The following examples illustrate the preparation of photographic elements in accordance with this invention.

EXAMPLE 1

80.0 g of cyan coupler C-1 was dissolved in 80.0 g of dibutylphthalate (CS-1) and 80.0 g of ethyl acetate at 70° C. This oil phase solution was then combined with an aqueous phase solution consisting of 80.0 g gelatin, 60.0 g of a 10% solution of Alkanol-XC (Dupont), and 620.0 g of distilled water. This mixture was then passed through a Gaulin colloid mill five times followed by removal of ethyl acetate by rotary evaporation. Distilled water was then added back to form Dispersion A, which consisted of 8.0% coupler and 8.0% gelatin. Dispersions B through L were similarly prepared using alternative solvents or solvent blends (1:1) instead of CS-1 as described in Table I.

Dispersion A was incorporated in a cyan monochrome photographic element (element 1) by coating the following layers on a gelatin subbed polyethylene terephthalate support with a rem-jet carbon black containing backing layer.

Layer 1: Red Light Sensitive Layer

AgClBr cubic grain emulsion, 0.87% Br, 0.15 micron, spectrally sensitized with SD-1, 0.051 mmole/Ag mole, supersensitizer compound (SS-1), 0.334 mmole/Ag mole, 489.8 mg/sq. m.

Cyan dye forming coupler (C-1) from Dispersion A, 968.8 mg/sq. m.

Coupler Solvent (CS-1), 968.8 mg/sq. m.

Gelatin, 3412 mg/sq. m.

Spreading aids.

Layer 2: Protective Overcoat Layer

Poly (dimethyl siloxane) 200-CS, 65.9 mg/sq. m.

Poly (methyl methacrylate) beads, 5.0 mg/sq. m.

Gelatin, 977.4 mg/sq. m.

Gelatin hardener.

Spreading aids.

Dispersions B through L were similarly incorporated into the previously described photographic element as elements 2 through 9, respectively, as described in Table I.
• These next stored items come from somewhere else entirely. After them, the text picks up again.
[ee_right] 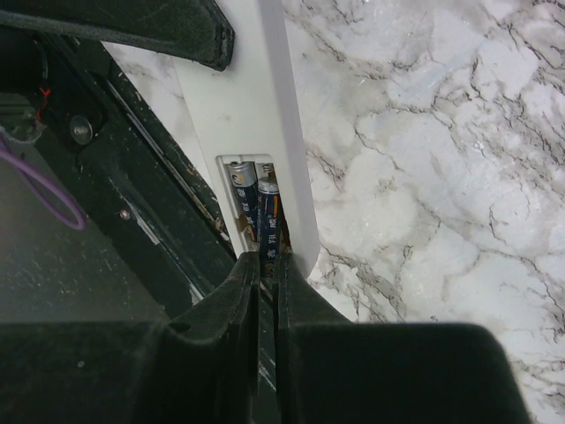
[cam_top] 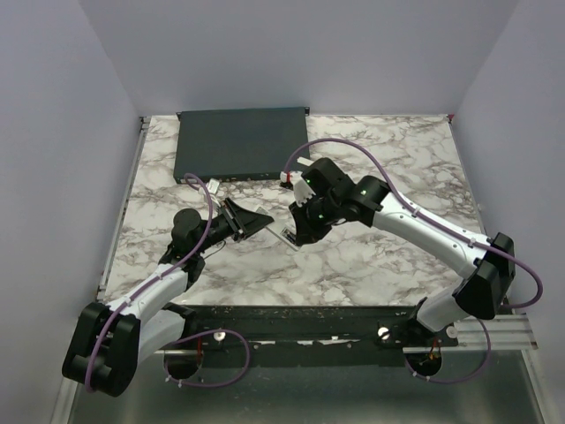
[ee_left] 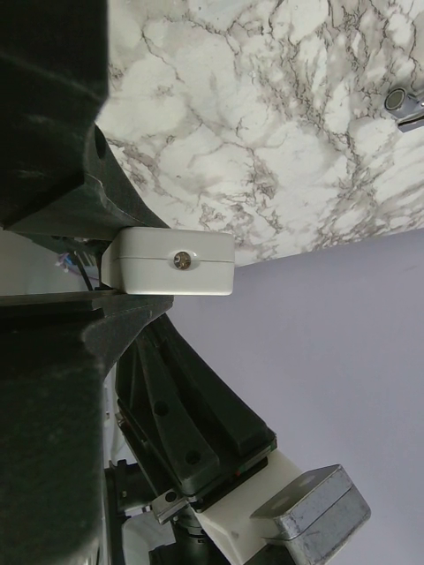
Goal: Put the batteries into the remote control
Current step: Load the battery into the remote control.
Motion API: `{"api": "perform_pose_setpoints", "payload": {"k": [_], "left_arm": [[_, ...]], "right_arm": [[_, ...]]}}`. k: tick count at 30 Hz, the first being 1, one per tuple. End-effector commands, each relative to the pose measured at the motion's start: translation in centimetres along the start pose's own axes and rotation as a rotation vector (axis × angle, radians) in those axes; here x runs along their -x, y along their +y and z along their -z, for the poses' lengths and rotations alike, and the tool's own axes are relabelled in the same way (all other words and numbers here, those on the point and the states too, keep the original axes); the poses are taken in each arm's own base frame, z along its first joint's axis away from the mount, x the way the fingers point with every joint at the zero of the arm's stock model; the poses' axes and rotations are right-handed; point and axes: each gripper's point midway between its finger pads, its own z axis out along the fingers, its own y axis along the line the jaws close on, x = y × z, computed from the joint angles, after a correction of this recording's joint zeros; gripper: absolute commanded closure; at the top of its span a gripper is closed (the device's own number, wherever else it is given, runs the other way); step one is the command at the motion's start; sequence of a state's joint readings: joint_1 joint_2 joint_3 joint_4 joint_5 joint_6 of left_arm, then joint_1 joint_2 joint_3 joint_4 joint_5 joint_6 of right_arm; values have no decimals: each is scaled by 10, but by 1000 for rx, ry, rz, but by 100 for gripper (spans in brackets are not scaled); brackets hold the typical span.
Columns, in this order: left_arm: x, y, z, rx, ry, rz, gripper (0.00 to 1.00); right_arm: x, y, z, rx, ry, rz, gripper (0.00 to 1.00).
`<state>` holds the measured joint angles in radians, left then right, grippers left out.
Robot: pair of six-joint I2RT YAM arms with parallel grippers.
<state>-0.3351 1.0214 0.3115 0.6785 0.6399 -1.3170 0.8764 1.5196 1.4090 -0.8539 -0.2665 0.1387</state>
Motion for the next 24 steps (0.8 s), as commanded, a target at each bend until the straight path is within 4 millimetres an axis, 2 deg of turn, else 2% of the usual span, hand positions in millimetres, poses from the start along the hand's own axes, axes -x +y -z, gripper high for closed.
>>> {"api": "perform_pose_setpoints", "payload": {"k": [1,7,18,24], "left_arm": [[-1,-13,1,-50,6,-27,100],[-2,-12,2,-53,6,-26,100],[-1,-12,1,-58,6,-26,100],[-2,-12,1,-57,7,-23,100]], "right_arm": [[17,0,-2,-15,-43,11,88],[19,0,-3,-15,-51,17,88],[19,0,-1,-12,-62,24,67],[19,0,-1,-12,-62,25,64]]}}
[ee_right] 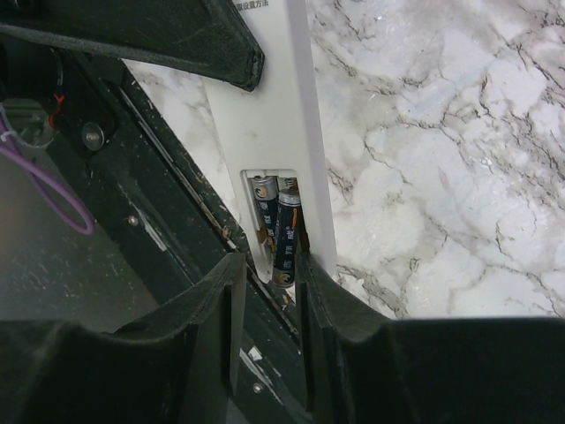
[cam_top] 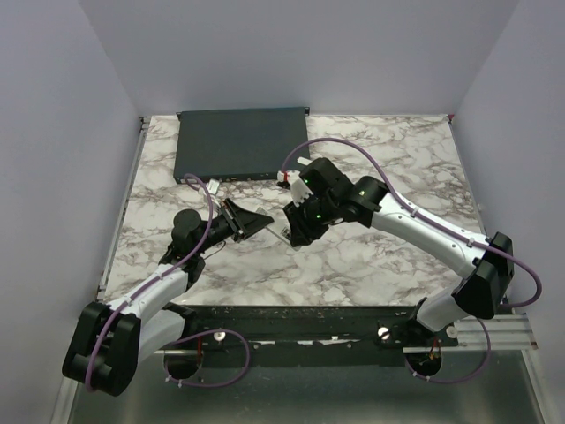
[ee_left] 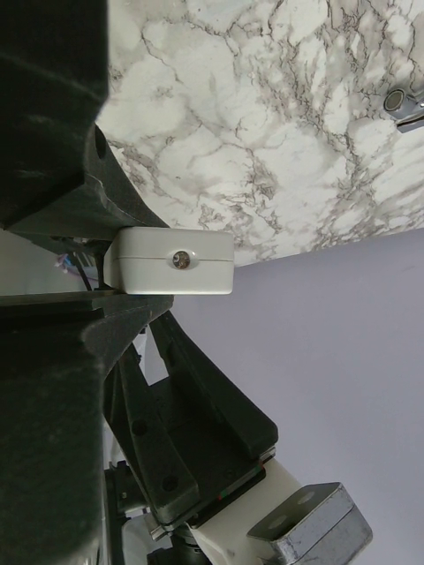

The elements were exposed for 1/500 second by means of a 3000K Tungsten light source through a 0-3 neutral density step tablet, a heat-absorbing filter, and a filter designed to represent a motion picture color negative film. After exposure, the elements were processed through Process ECP-2B with the exception that those steps specific to sound track development were omitted. The process consisted of a prebath (10″), water rinse (20″), color developer (3′), stop bath (40″), first wash (40″), first fix (40″), second wash (40′), bleach (1′), third wash (40″), second fix (40″), fourth wash (1′), final rinse (10″), and then drying with hot air.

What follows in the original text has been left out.